Up your Italian night with this one-pan tempeh bolognese! You can pair this bolognese with zoodles or some good old fashioned spaghetti! We recommend topping with some parmesan and fresh oregano. This also keeps well in the fridge for up to 5 days, or the freezer for up to one month.
A south east Asian favorite, satay is typically a grilled meat, but with the powers of tempeh, you can have a delicious vegan satay! These skewers are a perfect addition to the menu for a vegan grilled option and you can get creative with sauce! These skewers are delicious by themselves with some peanut sauce, or a vibrant addition to some pad thai or drunken noodles.
Ready in under 30 minutes, these tempeh tacos are a taco Tuesday favorite in our house! This recipe has quite a few ingredients but does a really good job simulating the texture and flavor of ground beef tacos, without the heartburn.
Tempeh tikka masala is an Indian Food Classic, and the bold flavors make it a perfect pair for a tempeh twist! This can be served with naan, rice, or cauliflower rice. This recipe calls for stovetop, but you could easily transition this to an instant pot recipe for a quick weeknight fix!
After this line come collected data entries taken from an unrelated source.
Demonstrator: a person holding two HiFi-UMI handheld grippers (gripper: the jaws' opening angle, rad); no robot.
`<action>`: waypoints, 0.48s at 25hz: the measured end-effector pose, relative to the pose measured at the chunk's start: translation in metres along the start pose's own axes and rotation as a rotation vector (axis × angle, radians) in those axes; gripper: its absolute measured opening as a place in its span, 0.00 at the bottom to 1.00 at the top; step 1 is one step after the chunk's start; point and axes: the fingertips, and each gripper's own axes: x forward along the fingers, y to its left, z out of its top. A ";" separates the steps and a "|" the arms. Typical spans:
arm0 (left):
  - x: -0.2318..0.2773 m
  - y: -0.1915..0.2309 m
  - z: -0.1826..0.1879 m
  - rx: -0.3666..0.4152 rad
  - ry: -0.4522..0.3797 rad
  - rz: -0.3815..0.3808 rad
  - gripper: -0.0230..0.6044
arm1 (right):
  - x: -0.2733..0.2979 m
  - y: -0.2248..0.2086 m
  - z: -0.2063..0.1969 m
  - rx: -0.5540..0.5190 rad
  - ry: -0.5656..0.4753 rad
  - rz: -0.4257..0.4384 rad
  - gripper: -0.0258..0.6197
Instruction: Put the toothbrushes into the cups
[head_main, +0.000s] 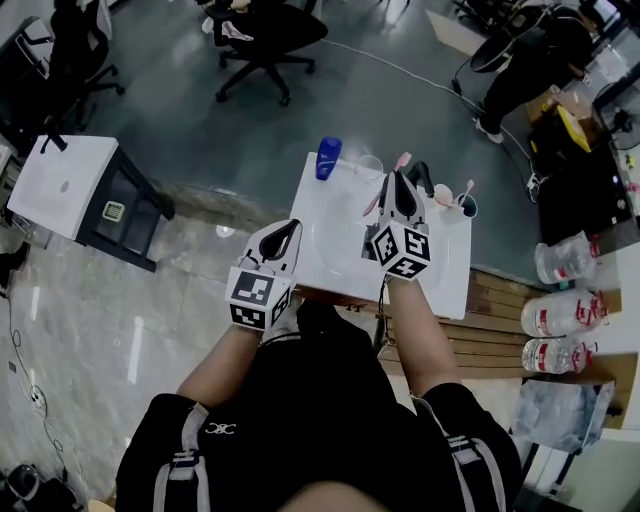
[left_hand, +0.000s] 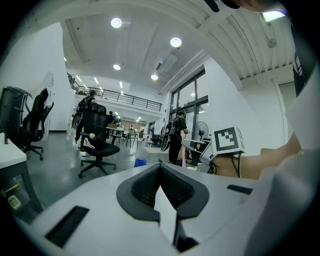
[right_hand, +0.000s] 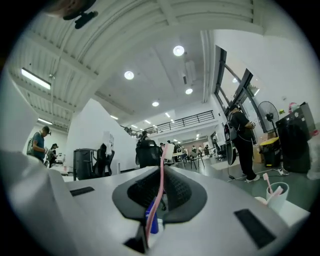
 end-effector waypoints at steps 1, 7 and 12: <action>0.007 -0.002 0.000 0.003 0.004 -0.004 0.06 | 0.003 -0.009 0.000 0.003 -0.006 -0.018 0.09; 0.042 -0.003 0.000 0.022 0.027 -0.002 0.06 | 0.028 -0.055 0.001 0.020 -0.073 -0.100 0.09; 0.069 0.011 0.002 0.018 0.052 0.021 0.06 | 0.064 -0.074 -0.006 0.028 -0.094 -0.114 0.09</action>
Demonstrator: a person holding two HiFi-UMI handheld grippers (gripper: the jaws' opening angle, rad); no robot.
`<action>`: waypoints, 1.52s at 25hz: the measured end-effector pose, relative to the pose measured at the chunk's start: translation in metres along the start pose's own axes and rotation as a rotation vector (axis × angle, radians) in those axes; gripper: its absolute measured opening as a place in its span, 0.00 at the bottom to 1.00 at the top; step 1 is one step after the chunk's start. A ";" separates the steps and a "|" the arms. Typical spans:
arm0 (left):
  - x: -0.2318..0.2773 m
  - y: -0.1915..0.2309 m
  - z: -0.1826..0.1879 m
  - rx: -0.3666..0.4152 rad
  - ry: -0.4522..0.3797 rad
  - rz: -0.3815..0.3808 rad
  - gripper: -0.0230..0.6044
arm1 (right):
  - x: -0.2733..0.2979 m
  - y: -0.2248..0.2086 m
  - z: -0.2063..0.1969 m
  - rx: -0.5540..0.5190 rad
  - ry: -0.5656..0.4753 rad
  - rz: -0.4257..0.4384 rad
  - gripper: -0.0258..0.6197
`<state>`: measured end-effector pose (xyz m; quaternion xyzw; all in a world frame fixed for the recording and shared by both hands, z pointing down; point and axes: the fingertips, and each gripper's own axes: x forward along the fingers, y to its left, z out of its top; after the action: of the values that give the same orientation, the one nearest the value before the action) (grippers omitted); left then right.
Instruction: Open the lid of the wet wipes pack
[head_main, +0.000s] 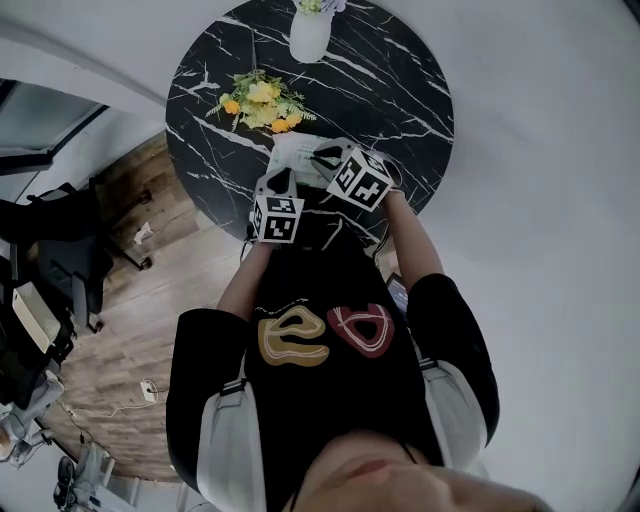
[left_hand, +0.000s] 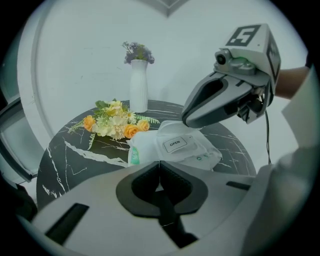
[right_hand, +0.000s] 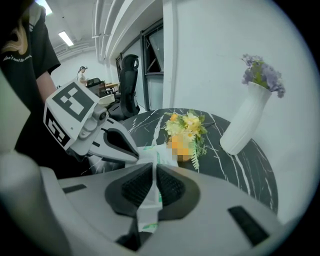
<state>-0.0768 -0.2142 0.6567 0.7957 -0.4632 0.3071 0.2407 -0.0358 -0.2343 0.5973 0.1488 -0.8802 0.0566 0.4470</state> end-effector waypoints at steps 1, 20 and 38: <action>0.000 0.000 0.000 0.005 0.002 0.000 0.07 | -0.001 -0.003 0.001 0.008 -0.008 -0.007 0.09; 0.000 0.000 0.000 0.005 0.010 -0.018 0.07 | 0.004 -0.051 0.002 0.173 -0.083 -0.093 0.07; 0.001 0.000 0.000 0.040 0.005 -0.057 0.07 | 0.033 -0.090 -0.018 0.379 -0.102 -0.092 0.13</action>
<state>-0.0762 -0.2144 0.6570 0.8125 -0.4336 0.3111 0.2347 -0.0125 -0.3221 0.6310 0.2728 -0.8676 0.1932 0.3681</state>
This tempeh stuffed acorn squash can be a fancy appetizer for holiday meals or devoured as your main course. The pomegranate in this recipe makes the flavors really pop, and the prep time is only 20 minutes, while the bake time is about an hour.
This refreshing and nutrient-packed tempeh salad will keep well in the fridge for up to 4 days. Whip this up in about 15 minutes and warm your belly, or you can let it chill in the fridge and have a cool refreshing salad.
This recipe from Minimalist Baker is like an explosion of flavor ready in just 30 minutes. I’ve been on a total peanut butter kick lately, and this savory dish is the perfect last-minute meal, especially post-workout! This powerful recipe packs 21 grams of protein per serving.
Hello, new favorite fridge staple! This vegan chicken salad is a great addition to the shelf for quick lunches or light dinners. Make this bad-boy ahead of time to give it plenty of time to allow the flavors to really set in and for optimal texture.
Ready in 40 minutes, this colorful vegan tempeh buddha bowl is as easy on the eyes as it is the palette. This dish is vegan, oil-free, and can also be made gluten-free! Aside from tempeh, the tahini sauce is the star of this dish.
Whether you are a semi-vegan or full-on, if you were a fan of Reubens back in the days of yore, you will love this vegan twist on the classic. You can cut down the prep time on this baby if you place tempeh in the marinade earlier in the day or even the night before, and then have it ready in just about 10 minutes.
Fatfree Vegan Kitchen says this recipe is their goto alternative for thanksgiving dinner, but we’d take it just about any time of the year. Based on the flavors of N’Orleans, this mushroom and tempeh gumbo recipe is as comforting as it is invigorating in it’s spices. Total cook time is about an hour, but you could easily cut that in half with the instant pot.